The book also mentions a different type of “disruptive innovation”, which appeals to the
non-consumer market, and provides then with inferior, very cheap, yet simple and easy to use products. For example – very basic computers that include cheap chips, freeware operating systems and software, at a price of only $100, which will enable the poor people of the world (such as in Africa and India) to benefit from the computer revolution.
The waves of disruptive innovation (and the subsequent fundamental changes in the market) generally begin with companies at the margins of the industry, who are satisfied with low revenues. For example, companies that offer basic and simple subsystems for the car market (using outsourcing), or cheap non-brand name T-shirts. The market leaders happily give up these unprofitable market segments, and when the (profitable) companies at the bottom of the ladder try to grow and escape commodification in their market segment, they bite into market segments with slighter higher profitability (such as complete basic systems for cars, or T-shirts manufactured for brand-name fashion chains). Since these market segments are not very profitable either, the industry leaders happily give these up as well. This is how the companies that “settle for less” slowly climb the value ladder and the market leaders recede from more and more market segments. Eventually, when the “modest” companies have gained enough power, knowledge, and momentum – the conquer the majority of the market and become the new industry leaders. When they approach the top of the ladder, the previous leaders have already missed the boat, and their fate has been sealed. This is somewhat reminiscent of the dinosaur era, where smaller and more efficient animals became better adapted to the warming climate.
No less disturbing is the fact that every time the products in their industry become
good enough (such as microwave ovens, PC computers, and soon mobile phones), prices drop, and a new link in the value chain becomes more important. For example, in the computer industry, the value went from an all-inclusive system (software + hardware), to chip manufacturers (in hardware) and software separately, and later to information services and auxiliary products (printers, mice, speakers, etc.). Moreover, each time this happens a few companies fell from power (for example, Digital, who supplied all-inclusive computer systems), and new companies took control of the new profit segments (for example, Logitech of the computer mouse industry).
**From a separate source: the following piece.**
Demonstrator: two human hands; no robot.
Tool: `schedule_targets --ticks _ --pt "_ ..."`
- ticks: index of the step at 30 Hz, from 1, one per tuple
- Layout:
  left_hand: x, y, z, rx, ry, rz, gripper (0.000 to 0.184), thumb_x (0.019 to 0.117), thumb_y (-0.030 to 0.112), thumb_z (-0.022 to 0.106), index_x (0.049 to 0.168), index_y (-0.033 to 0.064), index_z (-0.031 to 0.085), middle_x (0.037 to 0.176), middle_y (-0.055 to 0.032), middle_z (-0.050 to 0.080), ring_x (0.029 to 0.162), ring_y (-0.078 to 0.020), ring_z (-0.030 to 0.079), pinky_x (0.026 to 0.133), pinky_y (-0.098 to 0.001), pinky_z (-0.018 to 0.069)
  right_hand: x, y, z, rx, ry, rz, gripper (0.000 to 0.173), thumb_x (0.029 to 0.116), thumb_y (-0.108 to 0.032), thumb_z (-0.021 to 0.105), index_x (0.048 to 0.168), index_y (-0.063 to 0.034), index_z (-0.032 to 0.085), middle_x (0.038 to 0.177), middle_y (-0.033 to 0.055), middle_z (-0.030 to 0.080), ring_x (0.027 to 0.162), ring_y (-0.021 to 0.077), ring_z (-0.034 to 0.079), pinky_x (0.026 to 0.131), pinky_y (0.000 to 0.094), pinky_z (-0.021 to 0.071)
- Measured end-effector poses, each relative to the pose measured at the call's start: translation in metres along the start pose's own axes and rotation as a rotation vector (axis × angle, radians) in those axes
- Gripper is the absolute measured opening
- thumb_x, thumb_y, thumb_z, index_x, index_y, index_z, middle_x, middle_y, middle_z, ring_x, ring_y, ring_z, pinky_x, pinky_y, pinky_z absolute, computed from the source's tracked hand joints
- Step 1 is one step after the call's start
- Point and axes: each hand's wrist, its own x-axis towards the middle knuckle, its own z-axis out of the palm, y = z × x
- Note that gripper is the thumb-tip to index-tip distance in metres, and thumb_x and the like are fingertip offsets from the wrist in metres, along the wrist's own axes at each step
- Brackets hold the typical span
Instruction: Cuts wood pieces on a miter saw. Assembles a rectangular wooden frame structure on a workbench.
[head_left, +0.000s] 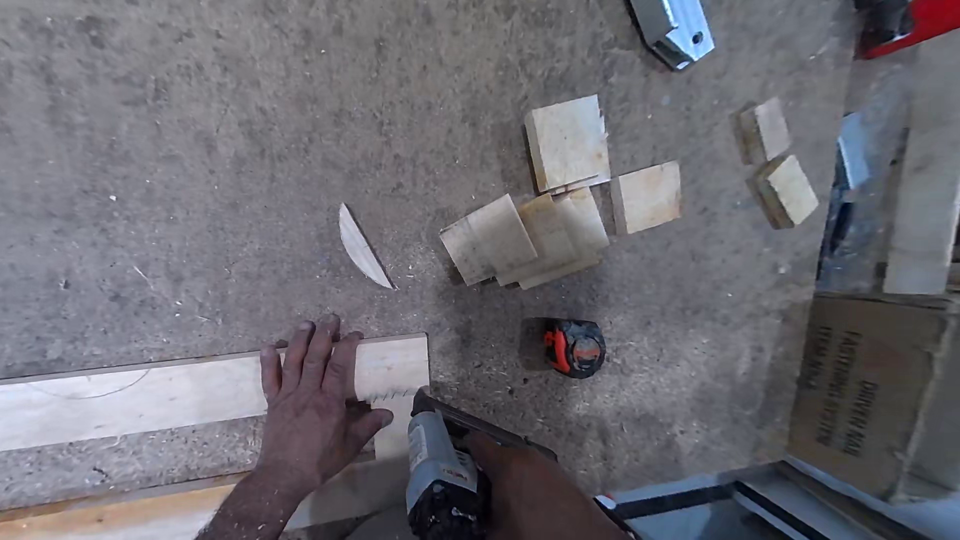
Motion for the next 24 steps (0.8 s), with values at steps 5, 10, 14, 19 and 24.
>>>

Although this is a very disturbing book, it also brings some good news: since the waves of change and disruption in the markets are anticipated beforehand, you can prepare for them, and large and leading organizations can do this as well. For example, IBM was wise and went from being a supplier of all-inclusive computer systems to a supplier of computerization services. Steps to cope with disruption waves are outlined in the book, and market leaders and smaller and leaner companies aspiring to grow will also benefit from the book. Each disruption wave also embodies immense opportunities. As a first step, the bookworm recommends – buy the book, read it, show it to others in the organization, discuss it during group thinking, and try to use it to disturb every manager that works with you.